AT ALEXANDRIA'S T.C. Williams High School, students complain that the shortage of parking spaces violates their constitutional right to drive to school. The other day they demonstrated in support of the right to park with a bit of marching and sign-waving. It's always deeply gratifying to see young people take seriously the fundamental issues of civil rights.

One response to the students' grievance is to expand the school's parking lots-- presumably into the adjoining park. Another is to tell the youngsters to take the bus.

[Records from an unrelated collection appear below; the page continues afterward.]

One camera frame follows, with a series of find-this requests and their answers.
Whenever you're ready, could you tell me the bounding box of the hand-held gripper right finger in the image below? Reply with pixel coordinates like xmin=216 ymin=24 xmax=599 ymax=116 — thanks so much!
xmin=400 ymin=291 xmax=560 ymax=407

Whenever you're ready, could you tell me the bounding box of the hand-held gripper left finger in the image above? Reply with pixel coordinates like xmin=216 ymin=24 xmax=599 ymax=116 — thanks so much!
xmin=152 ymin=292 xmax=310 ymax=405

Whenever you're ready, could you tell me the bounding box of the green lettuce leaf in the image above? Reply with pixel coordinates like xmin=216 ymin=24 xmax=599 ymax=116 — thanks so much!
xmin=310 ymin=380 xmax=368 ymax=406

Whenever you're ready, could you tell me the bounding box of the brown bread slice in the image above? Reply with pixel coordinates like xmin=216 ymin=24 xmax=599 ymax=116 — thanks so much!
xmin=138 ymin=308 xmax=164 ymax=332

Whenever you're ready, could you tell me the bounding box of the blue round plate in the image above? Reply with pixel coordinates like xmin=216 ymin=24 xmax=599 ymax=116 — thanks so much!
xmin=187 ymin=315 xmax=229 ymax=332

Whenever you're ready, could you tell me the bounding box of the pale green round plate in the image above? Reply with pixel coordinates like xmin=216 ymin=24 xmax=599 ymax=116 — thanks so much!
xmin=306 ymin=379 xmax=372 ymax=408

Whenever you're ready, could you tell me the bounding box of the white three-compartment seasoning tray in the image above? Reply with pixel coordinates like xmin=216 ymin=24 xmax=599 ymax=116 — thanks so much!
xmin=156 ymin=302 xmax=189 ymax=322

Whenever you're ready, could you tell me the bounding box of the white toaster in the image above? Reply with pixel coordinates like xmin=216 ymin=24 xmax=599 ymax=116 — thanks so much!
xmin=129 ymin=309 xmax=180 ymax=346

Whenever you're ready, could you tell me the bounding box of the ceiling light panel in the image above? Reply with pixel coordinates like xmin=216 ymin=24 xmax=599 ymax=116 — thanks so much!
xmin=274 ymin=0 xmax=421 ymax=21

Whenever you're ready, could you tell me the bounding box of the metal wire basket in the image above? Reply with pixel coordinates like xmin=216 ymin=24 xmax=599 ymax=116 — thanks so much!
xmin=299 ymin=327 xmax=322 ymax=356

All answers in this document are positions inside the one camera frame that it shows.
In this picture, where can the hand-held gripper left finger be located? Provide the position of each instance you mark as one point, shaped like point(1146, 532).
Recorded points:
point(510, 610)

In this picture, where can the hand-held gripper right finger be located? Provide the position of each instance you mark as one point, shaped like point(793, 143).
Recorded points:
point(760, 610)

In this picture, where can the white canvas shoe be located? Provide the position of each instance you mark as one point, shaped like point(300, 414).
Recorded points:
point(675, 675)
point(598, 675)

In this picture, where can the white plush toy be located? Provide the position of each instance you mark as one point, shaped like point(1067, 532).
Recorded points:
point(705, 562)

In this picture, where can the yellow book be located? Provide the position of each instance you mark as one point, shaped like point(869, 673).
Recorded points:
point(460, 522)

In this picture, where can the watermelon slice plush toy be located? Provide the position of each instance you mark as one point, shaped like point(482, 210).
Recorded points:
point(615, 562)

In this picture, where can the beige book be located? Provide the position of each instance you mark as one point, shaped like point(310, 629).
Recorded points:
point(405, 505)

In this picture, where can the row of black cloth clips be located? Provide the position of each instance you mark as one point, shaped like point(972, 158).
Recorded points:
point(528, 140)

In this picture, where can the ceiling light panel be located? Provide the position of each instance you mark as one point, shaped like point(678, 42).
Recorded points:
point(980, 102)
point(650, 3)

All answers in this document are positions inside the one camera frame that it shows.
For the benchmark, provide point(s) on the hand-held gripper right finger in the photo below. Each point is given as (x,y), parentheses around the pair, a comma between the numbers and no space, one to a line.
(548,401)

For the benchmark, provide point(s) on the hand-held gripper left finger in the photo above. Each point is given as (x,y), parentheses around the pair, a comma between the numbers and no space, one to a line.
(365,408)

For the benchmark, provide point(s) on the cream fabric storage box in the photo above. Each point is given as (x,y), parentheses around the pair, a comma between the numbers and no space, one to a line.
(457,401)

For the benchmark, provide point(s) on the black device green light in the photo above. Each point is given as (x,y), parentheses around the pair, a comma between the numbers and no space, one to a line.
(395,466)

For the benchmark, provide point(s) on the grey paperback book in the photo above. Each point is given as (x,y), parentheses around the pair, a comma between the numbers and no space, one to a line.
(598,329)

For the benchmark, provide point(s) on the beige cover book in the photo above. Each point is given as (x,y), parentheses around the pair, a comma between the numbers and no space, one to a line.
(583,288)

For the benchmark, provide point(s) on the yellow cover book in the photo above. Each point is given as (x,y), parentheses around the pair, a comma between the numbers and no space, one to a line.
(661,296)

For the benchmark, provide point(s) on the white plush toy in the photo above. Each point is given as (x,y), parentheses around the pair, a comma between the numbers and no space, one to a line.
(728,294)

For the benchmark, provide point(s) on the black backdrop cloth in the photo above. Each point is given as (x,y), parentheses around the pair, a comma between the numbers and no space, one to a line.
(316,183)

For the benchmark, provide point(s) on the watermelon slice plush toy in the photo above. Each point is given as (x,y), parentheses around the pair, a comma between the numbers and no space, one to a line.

There is no high school in all of the Washington suburbs will less reason to encourage students to drive to school. T. C. Williams High serves a compact city with excellent bus service provided by both the school system and Metro. One student objected that the Metro bus is too expensive. As an exercise in Arithmetic for Everyday Life, she might try calculating the cost to her of driving. Then she might estimate the the cost -- to the city's taxpayers, this time -- of each parking space.

A small number of the school's students really do need cars to get to jobs that they hold under T. C. Williams High's valuable and successful work-study programs. They deserve priority for parking spaces, which means excluding all the cars of students who really don't need them. As for the constitutional question, litigation does not seem advisable. The courts have been reluctant to accept the view that freedom of expression includes driving to school.

The squeeze in the parking lots has been created by a reorganization that increased the school's enrollment. But it's not just a matter of finding more space for parking -- although in an urban neighborhood that's not simple. The waste of gasoline is the main thing. The country's supply of gasoline is now running just about 300 million gallons a day. That sounds like a lot but, in fact, it's just about the same amount available last June when the gasoline lines were at their longest.

Gasoline supplies have not increased significantly over the summer. The federal allocation rules are working more smoothly, and the surge of hoarding and tank-filling has ended. But, much more important, a lot of Americans have cooperated in driving less. If they return to last year's patterns, the lines will reappear. High school students could make a useful contribution by exercising their right to leave their cars at home.